Keenan was a founding member of Down in 1991 along with Pantera's Phil Anselmo, Eyehategod's Jimmy Bower, and Crowbar's Kirk Windstein and Todd Strange. In 1995, Down released their debut album, NOLA. The band went on indefinite hiatus in 1996 but returned three years later with Pantera bassist Rex Brown replacing Strange. In 2002, Down released their second album Down II: A Bustle in Your Hedgerow. Following a second hiatus, Down released their third album entitled Down III: Over the Under in 2007. Down released their fourth album Down IV Part I – The Purple EP in September 2012 and Down IV – Part II of a four-part series of EPs.

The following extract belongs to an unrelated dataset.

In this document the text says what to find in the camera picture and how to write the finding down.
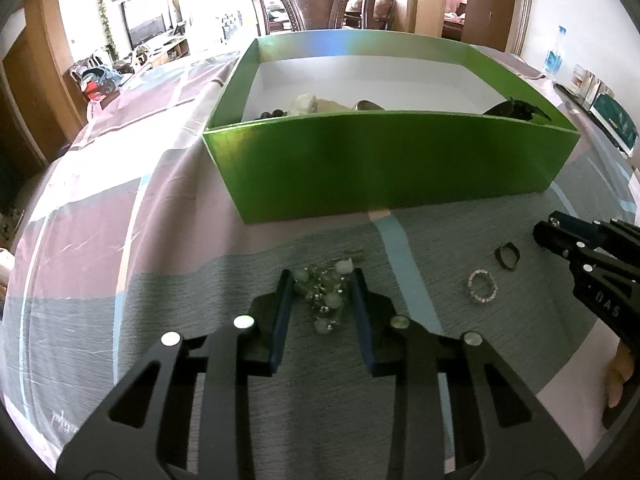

===Collaborations with Metallica===
Keenan plays guitar and sings a part of the second verse on Metallica's cover of the Lynyrd Skynyrd song "Tuesday's Gone". He also recorded a number of other songs in the same session, but this was the only one given a general release (on the album Garage Inc.), the others only being available as bootlegs. Keenan is good friends with lead singer and guitarist James Hetfield. Hetfield provided backing vocals on "Man or Ash" from Corrosion of Conformity's Wiseblood. Keenan auditioned for Metallica's vacant bass player position following Jason Newsted's departure from the band but lost out to former Suicidal Tendencies/Ozzy Osbourne bassist Robert Trujillo. Keenan's audition is shown in the Metallica documentary Metallica: Some Kind of Monster. In addition to his contribution to the song "Tuesday's Gone" Pepper also appeared with Metallica onstage at the Download Festival in Donington, England in 2006 along with Matt Heafy of Trivium to provide additional vocals on the song "Die, Die My Darling" (a Misfits cover). This song was played at the end of Metallica's headlining set.

==Personal life==
Keenan became the father of a daughter named Flannery Rose Keenan with his longtime girlfriend Anna Hrnjak on January 5, 2010.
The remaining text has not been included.